Assignment:
What you need to produce is the complete listing, repeated exactly.
○ ○ ○ ○ ○
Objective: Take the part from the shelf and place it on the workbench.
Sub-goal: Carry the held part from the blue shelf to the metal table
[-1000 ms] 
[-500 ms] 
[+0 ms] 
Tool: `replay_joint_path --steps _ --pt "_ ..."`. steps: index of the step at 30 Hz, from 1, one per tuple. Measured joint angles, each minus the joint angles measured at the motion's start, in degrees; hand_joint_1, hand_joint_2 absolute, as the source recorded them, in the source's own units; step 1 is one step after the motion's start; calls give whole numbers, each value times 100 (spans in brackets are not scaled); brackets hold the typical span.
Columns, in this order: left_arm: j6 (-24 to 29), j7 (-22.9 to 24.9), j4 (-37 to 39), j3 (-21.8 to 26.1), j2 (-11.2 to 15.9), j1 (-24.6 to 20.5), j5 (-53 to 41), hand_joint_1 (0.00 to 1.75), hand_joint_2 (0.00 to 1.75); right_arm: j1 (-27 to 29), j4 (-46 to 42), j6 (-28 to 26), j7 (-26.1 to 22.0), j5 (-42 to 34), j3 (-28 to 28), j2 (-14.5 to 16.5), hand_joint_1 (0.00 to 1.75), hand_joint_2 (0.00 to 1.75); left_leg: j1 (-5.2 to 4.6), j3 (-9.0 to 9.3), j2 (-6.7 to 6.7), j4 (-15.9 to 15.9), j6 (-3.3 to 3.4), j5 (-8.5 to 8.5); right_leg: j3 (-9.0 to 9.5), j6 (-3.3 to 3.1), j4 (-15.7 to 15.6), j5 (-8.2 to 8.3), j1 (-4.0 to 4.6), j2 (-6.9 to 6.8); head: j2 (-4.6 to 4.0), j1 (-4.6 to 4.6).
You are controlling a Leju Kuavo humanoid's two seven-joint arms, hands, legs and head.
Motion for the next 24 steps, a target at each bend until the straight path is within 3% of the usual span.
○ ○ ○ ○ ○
Solution:
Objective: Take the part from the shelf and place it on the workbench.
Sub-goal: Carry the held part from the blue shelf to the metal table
[-1000 ms] 
[-500 ms] 
[+0 ms] 
Tool: `replay_joint_path --steps _ --pt "_ ..."`. steps: index of the step at 30 Hz, from 1, one per tuple. Measured joint angles, each minus the joint angles measured at the motion's start, in degrees; hand_joint_1, hand_joint_2 absolute, as the source recorded them, in the source's own units; step 1 is one step after the motion's start; calls give whole numbers, each value times 100 (spans in brackets are not scaled); brackets hold the typical span.
Columns, in this order: left_arm: j6 (-24 to 29), j7 (-22.9 to 24.9), j4 (-37 to 39), j3 (-21.8 to 26.1), j2 (-11.2 to 15.9), j1 (-24.6 to 20.5), j5 (-53 to 41), hand_joint_1 (0.00 to 1.75), hand_joint_2 (0.00 to 1.75); right_arm: j1 (-27 to 29), j4 (-46 to 42), j6 (-28 to 26), j7 (-26.1 to 22.0), j5 (-42 to 34), j3 (-28 to 28), j2 (-14.5 to 16.5), hand_joint_1 (0.00 to 1.75), hand_joint_2 (0.00 to 1.75); left_leg: j1 (-5.2 to 4.6), j3 (-9.0 to 9.3), j2 (-6.7 to 6.7), j4 (-15.9 to 15.9), j6 (-3.3 to 3.4), j5 (-8.5 to 8.5); right_leg: j3 (-9.0 to 9.5), j6 (-3.3 to 3.1), j4 (-15.7 to 15.6), j5 (-8.2 to 8.3), j1 (-4.0 to 4.6), j2 (-6.9 to 6.8); head: j2 (-4.6 to 4.0), j1 (-4.6 to 4.6).
You are controlling a Leju Kuavo humanoid's two seven-joint arms, hands, legs and head.
Motion for the next 24 steps, a target at each bend until the straight path is within 3% of the usual span.

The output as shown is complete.